— What is needed —
Your output should be the complete listing, repeated exactly.

— Dataset content —
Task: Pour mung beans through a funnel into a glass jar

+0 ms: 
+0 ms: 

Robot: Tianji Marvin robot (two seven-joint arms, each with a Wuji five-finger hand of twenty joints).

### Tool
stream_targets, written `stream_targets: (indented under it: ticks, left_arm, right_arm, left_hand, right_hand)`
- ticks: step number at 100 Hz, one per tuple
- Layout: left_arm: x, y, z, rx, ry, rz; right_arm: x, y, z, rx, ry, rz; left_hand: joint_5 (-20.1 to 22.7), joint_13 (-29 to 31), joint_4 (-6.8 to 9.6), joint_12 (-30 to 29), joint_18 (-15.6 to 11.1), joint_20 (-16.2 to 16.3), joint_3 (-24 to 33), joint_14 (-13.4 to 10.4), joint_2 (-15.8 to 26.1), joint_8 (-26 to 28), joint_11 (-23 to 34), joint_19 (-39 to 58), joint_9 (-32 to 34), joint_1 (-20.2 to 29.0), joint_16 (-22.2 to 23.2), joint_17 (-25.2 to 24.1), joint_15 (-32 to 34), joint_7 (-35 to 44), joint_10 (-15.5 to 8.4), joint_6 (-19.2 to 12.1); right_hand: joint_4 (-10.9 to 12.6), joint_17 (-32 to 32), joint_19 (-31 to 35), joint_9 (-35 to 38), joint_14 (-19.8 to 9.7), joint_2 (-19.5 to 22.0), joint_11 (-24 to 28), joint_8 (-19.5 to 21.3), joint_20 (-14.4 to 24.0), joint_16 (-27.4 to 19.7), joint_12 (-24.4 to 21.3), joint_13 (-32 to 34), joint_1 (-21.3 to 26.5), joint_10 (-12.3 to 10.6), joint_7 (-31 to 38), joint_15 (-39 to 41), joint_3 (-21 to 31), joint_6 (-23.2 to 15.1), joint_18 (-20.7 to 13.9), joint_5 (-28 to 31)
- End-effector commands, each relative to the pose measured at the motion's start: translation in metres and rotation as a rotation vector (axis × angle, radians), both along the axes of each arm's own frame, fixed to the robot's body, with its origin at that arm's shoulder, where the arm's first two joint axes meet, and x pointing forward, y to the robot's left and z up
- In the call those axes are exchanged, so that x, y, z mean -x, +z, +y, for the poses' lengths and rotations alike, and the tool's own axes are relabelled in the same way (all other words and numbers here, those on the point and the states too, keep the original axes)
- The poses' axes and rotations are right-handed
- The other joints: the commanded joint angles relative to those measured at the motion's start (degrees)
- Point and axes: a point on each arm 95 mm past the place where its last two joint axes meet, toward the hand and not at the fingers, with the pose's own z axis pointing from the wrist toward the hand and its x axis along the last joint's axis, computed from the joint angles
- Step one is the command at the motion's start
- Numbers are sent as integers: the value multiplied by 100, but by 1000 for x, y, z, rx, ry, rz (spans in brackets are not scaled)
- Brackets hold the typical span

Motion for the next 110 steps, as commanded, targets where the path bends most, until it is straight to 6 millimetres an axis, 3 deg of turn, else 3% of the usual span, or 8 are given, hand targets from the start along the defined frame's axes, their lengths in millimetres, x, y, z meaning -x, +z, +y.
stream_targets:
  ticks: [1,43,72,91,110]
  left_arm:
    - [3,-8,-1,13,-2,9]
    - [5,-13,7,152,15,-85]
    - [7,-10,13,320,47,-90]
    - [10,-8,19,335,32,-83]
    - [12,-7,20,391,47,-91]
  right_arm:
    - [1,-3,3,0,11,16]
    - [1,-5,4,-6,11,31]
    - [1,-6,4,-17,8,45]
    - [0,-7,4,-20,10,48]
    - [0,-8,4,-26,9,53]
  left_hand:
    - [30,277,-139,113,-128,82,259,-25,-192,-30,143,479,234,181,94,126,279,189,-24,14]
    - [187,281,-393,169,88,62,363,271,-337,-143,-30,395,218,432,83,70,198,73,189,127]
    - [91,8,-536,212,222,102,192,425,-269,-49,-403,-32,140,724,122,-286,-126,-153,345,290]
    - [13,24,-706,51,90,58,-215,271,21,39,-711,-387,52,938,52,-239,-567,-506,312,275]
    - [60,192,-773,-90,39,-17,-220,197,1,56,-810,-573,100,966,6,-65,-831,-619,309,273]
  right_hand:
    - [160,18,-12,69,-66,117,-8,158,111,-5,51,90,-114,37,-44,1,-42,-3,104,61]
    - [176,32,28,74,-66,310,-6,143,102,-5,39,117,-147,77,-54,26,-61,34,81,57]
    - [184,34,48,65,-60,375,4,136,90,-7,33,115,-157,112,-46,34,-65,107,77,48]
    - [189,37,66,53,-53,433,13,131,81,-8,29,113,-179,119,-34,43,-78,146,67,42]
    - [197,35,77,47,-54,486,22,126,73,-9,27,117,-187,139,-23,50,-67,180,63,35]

— Solved problem —
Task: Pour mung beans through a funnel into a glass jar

+0 ms: 
+0 ms: 

Robot: Tianji Marvin robot (two seven-joint arms, each with a Wuji five-finger hand of twenty joints).

### Tool
stream_targets, written `stream_targets: (indented under it: ticks, left_arm, right_arm, left_hand, right_hand)`
- ticks: step number at 100 Hz, one per tuple
- Layout: left_arm: x, y, z, rx, ry, rz; right_arm: x, y, z, rx, ry, rz; left_hand: joint_5 (-20.1 to 22.7), joint_13 (-29 to 31), joint_4 (-6.8 to 9.6), joint_12 (-30 to 29), joint_18 (-15.6 to 11.1), joint_20 (-16.2 to 16.3), joint_3 (-24 to 33), joint_14 (-13.4 to 10.4), joint_2 (-15.8 to 26.1), joint_8 (-26 to 28), joint_11 (-23 to 34), joint_19 (-39 to 58), joint_9 (-32 to 34), joint_1 (-20.2 to 29.0), joint_16 (-22.2 to 23.2), joint_17 (-25.2 to 24.1), joint_15 (-32 to 34), joint_7 (-35 to 44), joint_10 (-15.5 to 8.4), joint_6 (-19.2 to 12.1); right_hand: joint_4 (-10.9 to 12.6), joint_17 (-32 to 32), joint_19 (-31 to 35), joint_9 (-35 to 38), joint_14 (-19.8 to 9.7), joint_2 (-19.5 to 22.0), joint_11 (-24 to 28), joint_8 (-19.5 to 21.3), joint_20 (-14.4 to 24.0), joint_16 (-27.4 to 19.7), joint_12 (-24.4 to 21.3), joint_13 (-32 to 34), joint_1 (-21.3 to 26.5), joint_10 (-12.3 to 10.6), joint_7 (-31 to 38), joint_15 (-39 to 41), joint_3 (-21 to 31), joint_6 (-23.2 to 15.1), joint_18 (-20.7 to 13.9), joint_5 (-28 to 31)
- End-effector commands, each relative to the pose measured at the motion's start: translation in metres and rotation as a rotation vector (axis × angle, radians), both along the axes of each arm's own frame, fixed to the robot's body, with its origin at that arm's shoulder, where the arm's first two joint axes meet, and x pointing forward, y to the robot's left and z up
- In the call those axes are exchanged, so that x, y, z mean -x, +z, +y, for the poses' lengths and rotations alike, and the tool's own axes are relabelled in the same way (all other words and numbers here, those on the point and the states too, keep the original axes)
- The poses' axes and rotations are right-handed
- The other joints: the commanded joint angles relative to those measured at the motion's start (degrees)
- Point and axes: a point on each arm 95 mm past the place where its last two joint axes meet, toward the hand and not at the fingers, with the pose's own z axis pointing from the wrist toward the hand and its x axis along the last joint's axis, computed from the joint angles
- Step one is the command at the motion's start
- Numbers are sent as integers: the value multiplied by 100, but by 1000 for x, y, z, rx, ry, rz (spans in brackets are not scaled)
- Brackets hold the typical span

Motion for the next 110 steps, as commanded, targets where the path bends most, until it is straight to 6 millimetres an axis, 3 deg of turn, else 3% of the usual span, or 8 are given, hand targets from the start along the defined frame's axes, their lengths in millimetres, x, y, z meaning -x, +z, +y.
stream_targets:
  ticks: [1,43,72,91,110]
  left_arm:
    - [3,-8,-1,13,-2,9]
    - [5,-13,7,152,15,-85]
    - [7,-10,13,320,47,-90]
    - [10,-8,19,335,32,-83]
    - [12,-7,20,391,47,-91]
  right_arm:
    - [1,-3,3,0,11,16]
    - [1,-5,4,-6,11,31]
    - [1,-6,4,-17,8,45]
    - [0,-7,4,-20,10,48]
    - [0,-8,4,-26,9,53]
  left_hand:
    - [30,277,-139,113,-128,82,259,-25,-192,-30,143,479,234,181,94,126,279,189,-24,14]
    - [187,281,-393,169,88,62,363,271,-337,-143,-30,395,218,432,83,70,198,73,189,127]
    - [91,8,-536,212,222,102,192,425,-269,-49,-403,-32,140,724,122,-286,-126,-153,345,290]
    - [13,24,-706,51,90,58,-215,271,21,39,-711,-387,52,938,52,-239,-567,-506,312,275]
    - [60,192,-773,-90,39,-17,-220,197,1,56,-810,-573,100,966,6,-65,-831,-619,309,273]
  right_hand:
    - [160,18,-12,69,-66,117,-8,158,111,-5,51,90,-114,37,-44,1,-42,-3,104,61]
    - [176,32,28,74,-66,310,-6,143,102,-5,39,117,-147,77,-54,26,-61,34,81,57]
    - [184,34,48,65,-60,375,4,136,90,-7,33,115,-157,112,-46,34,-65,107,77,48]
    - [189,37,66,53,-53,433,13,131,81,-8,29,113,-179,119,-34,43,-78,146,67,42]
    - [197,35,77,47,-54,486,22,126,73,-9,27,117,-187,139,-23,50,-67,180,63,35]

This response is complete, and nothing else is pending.